| HN Mirror

Y	Hacker News new \| ask \| show \| jobs

by carterschonwald 4662 days ago

actually in the specific example I'm thinking about, i'm talking about memory locality being the performance difference (and in this case, array layout for matrix multiplication).

The naive obvious "dot product" matrix mult of two Row Major matrices is 100-1000x slower than somewhat fancier layouts, or even simply transposing the right hand matrix can make a significant difference, let alone more fancy things.

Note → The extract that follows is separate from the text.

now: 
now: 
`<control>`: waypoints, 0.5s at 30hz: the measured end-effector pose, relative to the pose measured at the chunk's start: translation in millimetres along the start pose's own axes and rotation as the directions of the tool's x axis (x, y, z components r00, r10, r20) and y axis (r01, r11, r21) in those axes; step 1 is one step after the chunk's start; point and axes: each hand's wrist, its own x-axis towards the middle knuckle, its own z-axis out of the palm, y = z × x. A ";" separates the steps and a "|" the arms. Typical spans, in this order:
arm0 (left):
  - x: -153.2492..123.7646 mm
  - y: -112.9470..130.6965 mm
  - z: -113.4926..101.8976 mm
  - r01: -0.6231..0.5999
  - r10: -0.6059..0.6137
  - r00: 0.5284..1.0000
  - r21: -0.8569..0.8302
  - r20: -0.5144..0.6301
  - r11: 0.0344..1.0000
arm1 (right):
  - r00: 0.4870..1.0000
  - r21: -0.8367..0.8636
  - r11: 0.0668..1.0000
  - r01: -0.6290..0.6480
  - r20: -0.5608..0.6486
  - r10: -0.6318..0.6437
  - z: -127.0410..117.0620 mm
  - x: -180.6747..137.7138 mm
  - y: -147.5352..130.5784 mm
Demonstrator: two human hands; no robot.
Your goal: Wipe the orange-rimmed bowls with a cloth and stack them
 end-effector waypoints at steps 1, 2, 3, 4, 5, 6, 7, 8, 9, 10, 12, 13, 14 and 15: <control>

Often the biggest throughput bottleneck for CPU bound algorithms in a numerical setting is the quality of the memory locality (because the CPU can chew through data faster than you can feed it). Its actually really really hard to get C / C++ to help you write code with suitably fancy layouts that are easy to use.

Amusingly, I also think most auto vectorization approaches to SIMD actually miss the best way to use SIMD registers! I've actually some cute small matrix kernels where by using the AVX SIMD registers as a "L0" cache, I get a 1.5x perf boost!

1 comments

dikei 4661 days ago

This is like replacing the compiler optimizer algorithm with your own, similar to the method of writing critical function in Assembly, right?

Still I don't see the connection to Haskell, can you elaborate ?

carterschonwald 4660 days ago

oh, thats just me rambling about why i don't trust compiler autovectorization :)

well: 1) i've been slowly working on a numerical computing / data analysis substrate for haskell for over a year now.

2) the haskell c ffi is probably the nicest c ffi you'll ever see. Also pretty fast, basically just a known jump/funcall! And no marshaling overhead too!

3) theres a lot of current and pending over the next year work to make it easy to write HPC grade code using haskell. Some approaches involve interesting libs for runtime code gen (the llvm-general lib for haskell is AMAZING).

Theres also a number of ways where ghc haskell will likely get some great performance improvements for numerical code over the next 1-2 years! (i've a few ideas for improving the native code gen / SIMD support over the next year that I hope to experiment with as time permits)